**Problem:** Could you print exactly the lines of the listing below, starting at the line that has "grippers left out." and ending at the line that has "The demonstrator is", and only those lines?
......
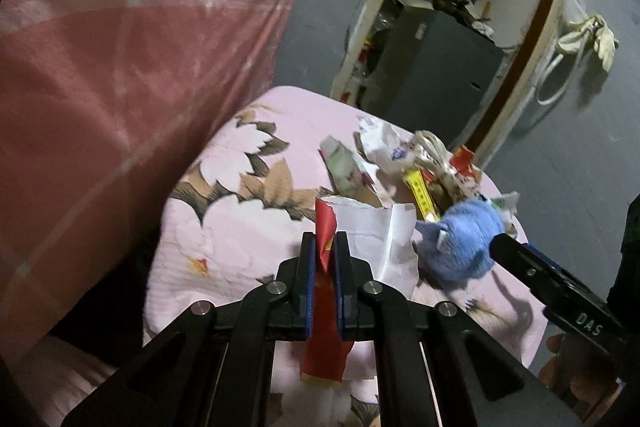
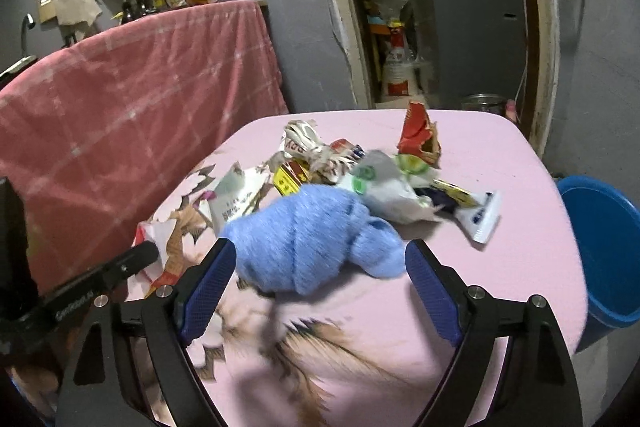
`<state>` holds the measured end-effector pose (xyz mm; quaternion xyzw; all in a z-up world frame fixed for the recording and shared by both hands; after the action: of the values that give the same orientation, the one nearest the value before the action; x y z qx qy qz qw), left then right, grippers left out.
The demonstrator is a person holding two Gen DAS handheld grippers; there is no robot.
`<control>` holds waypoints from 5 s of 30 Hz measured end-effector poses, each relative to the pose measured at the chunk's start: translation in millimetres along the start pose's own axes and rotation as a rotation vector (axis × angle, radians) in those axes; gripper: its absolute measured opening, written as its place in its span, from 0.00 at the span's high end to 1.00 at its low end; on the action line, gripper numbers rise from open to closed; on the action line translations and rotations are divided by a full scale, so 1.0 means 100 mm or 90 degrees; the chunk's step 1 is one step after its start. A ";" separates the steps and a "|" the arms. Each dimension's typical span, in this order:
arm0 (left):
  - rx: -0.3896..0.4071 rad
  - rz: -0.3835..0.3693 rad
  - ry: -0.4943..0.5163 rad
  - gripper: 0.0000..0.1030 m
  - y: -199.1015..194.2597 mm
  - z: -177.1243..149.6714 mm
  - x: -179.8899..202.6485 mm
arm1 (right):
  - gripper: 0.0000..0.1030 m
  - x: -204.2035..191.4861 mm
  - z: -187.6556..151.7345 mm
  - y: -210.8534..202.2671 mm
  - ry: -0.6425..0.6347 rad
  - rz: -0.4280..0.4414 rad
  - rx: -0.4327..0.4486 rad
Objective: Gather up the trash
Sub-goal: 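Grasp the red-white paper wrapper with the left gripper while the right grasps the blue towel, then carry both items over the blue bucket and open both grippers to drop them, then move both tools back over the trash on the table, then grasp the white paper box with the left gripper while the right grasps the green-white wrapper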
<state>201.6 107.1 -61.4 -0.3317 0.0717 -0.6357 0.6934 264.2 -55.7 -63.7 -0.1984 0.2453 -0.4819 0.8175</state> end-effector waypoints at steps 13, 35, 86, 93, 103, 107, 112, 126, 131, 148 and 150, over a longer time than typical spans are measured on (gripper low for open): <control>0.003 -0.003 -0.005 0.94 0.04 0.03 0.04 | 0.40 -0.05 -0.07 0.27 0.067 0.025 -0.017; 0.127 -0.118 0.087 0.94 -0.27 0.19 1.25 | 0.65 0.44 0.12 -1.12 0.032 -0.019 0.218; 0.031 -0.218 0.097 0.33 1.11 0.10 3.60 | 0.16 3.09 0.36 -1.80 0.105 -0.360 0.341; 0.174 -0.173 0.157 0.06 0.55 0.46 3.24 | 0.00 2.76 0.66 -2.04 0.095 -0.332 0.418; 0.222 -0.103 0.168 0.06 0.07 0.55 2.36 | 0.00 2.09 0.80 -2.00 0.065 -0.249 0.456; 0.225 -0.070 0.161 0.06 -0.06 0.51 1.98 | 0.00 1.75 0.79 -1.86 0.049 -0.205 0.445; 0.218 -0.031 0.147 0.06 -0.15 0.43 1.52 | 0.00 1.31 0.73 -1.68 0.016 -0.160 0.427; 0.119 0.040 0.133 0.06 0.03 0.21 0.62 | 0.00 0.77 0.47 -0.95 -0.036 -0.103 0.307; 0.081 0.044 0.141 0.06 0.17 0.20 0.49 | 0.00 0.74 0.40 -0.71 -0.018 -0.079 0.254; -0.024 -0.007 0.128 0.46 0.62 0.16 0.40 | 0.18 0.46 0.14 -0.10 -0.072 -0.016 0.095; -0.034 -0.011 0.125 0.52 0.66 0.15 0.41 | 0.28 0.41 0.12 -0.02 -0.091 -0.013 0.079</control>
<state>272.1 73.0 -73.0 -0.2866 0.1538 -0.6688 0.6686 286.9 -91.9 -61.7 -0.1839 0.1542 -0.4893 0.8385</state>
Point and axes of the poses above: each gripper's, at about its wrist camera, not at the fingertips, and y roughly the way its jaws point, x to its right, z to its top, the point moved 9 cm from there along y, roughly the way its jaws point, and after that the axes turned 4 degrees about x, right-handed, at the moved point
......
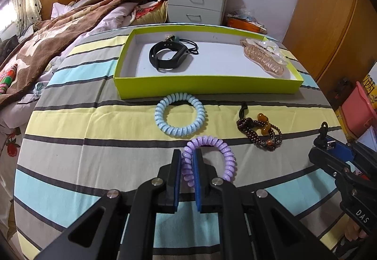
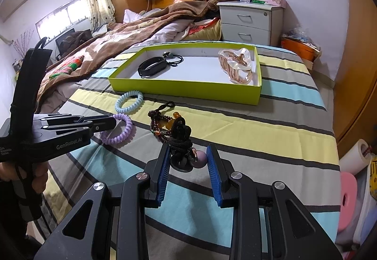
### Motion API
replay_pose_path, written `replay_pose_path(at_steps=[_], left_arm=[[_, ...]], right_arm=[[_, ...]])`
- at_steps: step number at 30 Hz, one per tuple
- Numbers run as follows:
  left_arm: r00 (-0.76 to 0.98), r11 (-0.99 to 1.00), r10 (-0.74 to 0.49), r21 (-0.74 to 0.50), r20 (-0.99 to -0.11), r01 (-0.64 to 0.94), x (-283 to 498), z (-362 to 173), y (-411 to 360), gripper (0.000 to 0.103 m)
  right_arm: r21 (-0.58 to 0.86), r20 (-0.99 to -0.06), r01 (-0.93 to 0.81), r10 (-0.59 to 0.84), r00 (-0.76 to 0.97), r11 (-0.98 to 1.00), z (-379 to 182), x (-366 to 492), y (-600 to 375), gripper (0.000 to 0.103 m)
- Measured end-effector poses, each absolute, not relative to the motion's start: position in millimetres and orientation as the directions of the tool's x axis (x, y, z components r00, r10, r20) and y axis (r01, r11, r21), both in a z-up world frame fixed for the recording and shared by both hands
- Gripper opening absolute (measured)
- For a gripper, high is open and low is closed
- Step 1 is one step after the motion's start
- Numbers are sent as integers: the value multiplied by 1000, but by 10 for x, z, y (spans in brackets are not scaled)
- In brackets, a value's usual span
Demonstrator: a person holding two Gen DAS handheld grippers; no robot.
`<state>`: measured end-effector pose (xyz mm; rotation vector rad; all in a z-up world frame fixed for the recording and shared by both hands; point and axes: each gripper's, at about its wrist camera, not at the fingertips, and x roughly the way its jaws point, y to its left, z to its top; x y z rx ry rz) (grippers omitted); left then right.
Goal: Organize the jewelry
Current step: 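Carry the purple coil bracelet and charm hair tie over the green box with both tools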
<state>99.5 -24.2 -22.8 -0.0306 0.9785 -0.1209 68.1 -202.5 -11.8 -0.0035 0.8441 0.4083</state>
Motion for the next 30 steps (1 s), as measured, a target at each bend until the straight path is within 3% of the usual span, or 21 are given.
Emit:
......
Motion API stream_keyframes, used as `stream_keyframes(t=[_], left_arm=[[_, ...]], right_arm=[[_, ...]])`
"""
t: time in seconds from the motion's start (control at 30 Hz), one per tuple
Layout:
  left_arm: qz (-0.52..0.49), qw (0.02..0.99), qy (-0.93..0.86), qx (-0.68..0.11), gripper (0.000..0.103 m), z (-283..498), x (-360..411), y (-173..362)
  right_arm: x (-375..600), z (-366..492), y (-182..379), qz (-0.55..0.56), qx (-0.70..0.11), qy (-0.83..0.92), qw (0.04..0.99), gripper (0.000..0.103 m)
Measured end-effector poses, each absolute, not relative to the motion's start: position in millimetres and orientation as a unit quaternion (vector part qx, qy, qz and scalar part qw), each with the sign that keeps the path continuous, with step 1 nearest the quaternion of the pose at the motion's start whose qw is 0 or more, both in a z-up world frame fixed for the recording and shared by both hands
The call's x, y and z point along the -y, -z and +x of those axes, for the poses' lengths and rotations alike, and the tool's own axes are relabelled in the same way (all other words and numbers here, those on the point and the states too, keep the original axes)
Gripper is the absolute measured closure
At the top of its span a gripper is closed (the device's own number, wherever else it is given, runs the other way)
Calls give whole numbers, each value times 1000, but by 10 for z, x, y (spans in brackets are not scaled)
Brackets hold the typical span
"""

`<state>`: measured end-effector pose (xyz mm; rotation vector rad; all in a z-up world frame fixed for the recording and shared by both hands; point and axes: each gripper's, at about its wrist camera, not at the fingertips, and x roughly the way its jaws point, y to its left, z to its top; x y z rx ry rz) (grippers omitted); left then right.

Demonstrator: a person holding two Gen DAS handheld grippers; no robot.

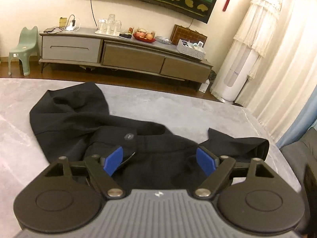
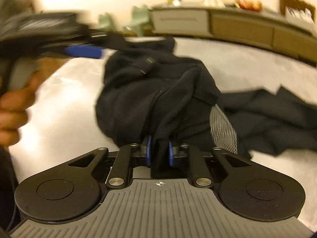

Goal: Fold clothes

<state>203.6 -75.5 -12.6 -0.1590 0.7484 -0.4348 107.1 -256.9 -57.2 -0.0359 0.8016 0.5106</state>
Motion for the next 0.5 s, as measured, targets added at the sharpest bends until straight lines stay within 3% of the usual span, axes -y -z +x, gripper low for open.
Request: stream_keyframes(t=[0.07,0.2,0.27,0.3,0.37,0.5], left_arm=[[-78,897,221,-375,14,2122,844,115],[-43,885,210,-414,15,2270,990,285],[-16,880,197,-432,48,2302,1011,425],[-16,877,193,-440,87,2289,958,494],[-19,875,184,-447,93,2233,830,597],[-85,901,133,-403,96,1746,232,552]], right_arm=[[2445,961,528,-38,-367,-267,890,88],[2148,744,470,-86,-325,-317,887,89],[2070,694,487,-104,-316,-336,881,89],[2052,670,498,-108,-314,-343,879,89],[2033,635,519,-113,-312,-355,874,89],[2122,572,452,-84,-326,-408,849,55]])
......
**The answer:**
`<state>` holds the measured end-effector pose (xyz mm; quaternion xyzw; all in a z-up world frame fixed for the recording and shared by both hands; after the action: of the values that give the same orientation, the one nearest the value before the action; x y z qx qy qz qw), left then right, grippers left out.
The demonstrator is a person holding two Gen DAS handheld grippers; there is no robot.

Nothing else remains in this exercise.